My front arm is nice and calm. It's kinda annoying and not totally sure if it's throwing me off. I'm guessing yes kinda like the "imaginary girlfriend" and not totally sure if it's a bit outward as well as mentioned above. Wish I had a vid but don't may try to grab one this weekend....if I can ever get someone to tape me :dry:

Am I trying to pop to hard using my entire or a lot of my upper body instead of just a smooth little push up with my legs? 
Or am I off base in all my logic. 
Trying to clean up my form and help with my park, if I ever get a chance to hit the park again.


----------



## timmytard (Mar 19, 2009)

slyder said:


> I've been noticing when I pop off little rollers or head walls and such. My back arm kinda swings up, I don't think out so much as I am pretty conscious of that, but is possible.
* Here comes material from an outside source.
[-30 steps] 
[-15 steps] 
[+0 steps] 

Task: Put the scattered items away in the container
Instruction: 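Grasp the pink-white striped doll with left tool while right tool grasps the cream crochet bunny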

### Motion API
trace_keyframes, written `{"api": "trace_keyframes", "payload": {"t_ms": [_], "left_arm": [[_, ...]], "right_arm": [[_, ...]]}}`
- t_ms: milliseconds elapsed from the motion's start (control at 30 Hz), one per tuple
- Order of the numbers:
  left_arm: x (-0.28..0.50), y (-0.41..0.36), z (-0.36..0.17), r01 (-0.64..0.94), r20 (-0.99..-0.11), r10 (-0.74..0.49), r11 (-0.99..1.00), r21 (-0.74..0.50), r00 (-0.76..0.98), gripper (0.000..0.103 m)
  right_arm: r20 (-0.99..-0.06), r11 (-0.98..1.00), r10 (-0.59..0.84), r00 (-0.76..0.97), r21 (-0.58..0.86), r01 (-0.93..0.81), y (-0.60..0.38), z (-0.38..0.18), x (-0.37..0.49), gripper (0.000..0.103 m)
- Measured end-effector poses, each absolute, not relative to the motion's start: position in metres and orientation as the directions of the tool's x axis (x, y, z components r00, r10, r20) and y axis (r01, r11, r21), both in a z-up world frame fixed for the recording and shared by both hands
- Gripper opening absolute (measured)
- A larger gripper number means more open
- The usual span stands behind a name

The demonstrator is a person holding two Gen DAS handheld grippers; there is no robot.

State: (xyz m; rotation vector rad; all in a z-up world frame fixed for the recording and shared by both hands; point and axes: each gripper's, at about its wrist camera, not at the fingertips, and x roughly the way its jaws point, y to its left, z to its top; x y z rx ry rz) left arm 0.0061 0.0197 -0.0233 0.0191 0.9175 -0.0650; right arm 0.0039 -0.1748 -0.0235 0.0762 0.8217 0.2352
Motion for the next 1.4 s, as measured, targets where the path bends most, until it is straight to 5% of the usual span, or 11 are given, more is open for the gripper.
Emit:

Almost a rolling up the back window, but not so extreme.
> 
> 
> 
> ...


Oh, that's an easy one to fix. haha

All you have to do, is have a beer.

In your hand that is.

Don't spill the beer

https://vimeo.com/


TT


----------



## booron (Mar 22, 2014)

slyder said:


> a smooth little push up with my legs?


I've never understood pop like this. Always load the tail. In your case maybe It'll help spring your back leg up and help with that balance???


----------



## slyder (Jan 18, 2010)

booron said:


> I've never understood pop like this. Always load the tail. In your case maybe It'll help spring your back leg up and help with that balance???


This /\ case of loading the tail is an Ollie, not trying to Ollie trying to "pop"

TT time to break out the PBR and give that a try...


----------



## ShredLife (Feb 6, 2010)

grab the fucking snowboard.


----------



## slyder (Jan 18, 2010)

ShredLife said:


> grab the fucking snowboard.


Shred these are very small side hits and drop offs on runs. Not enough time, I guess think of the baby hill with a little 1 or 2 foot side drop where the snow guns stop spraying... 
Reason for all this is I think they'd also be perfect for practicing my 1's & 3's


----------



## cav0011 (Jan 4, 2009)

slyder, try grabbing your pants at the thighs and it will go away. Also when a jump seems to small to grapb try to just tap your board with your hand.


----------



## Extremo (Nov 6, 2008)

Slyder, I do the same thing quite a bit when I straight air. I don't have any clue why it happens. But what I find sometimes helps is popping and pulling my knees up into my chest while I'm in the air. I think my arm tends to go up when I leave my legs extended and get a little tip going on.


----------



## neni (Dec 24, 2012)

Hmmm... (just checked pics and saw that I do the same; in the landing phase hind arm is way up; tiny side hits for me only). Curious to know if it's something negative and why?


----------



## ridinbend (Aug 2, 2012)

Not that uncommon, just a balance thing.


----------



## Mystery2many (Aug 14, 2013)

ShredLife said:


> grab the fucking snowboard.


This.

My wife does the same thing. And to fix it I had to constantly tell her to go for a board grab. Even on tiny jumps that doesn't give much air. I tell her to just reach for the board but not actually grab it. The action of reaching will give your hand something to do and also fix bad body posture. 


I also like the beer idea. :hairy:


----------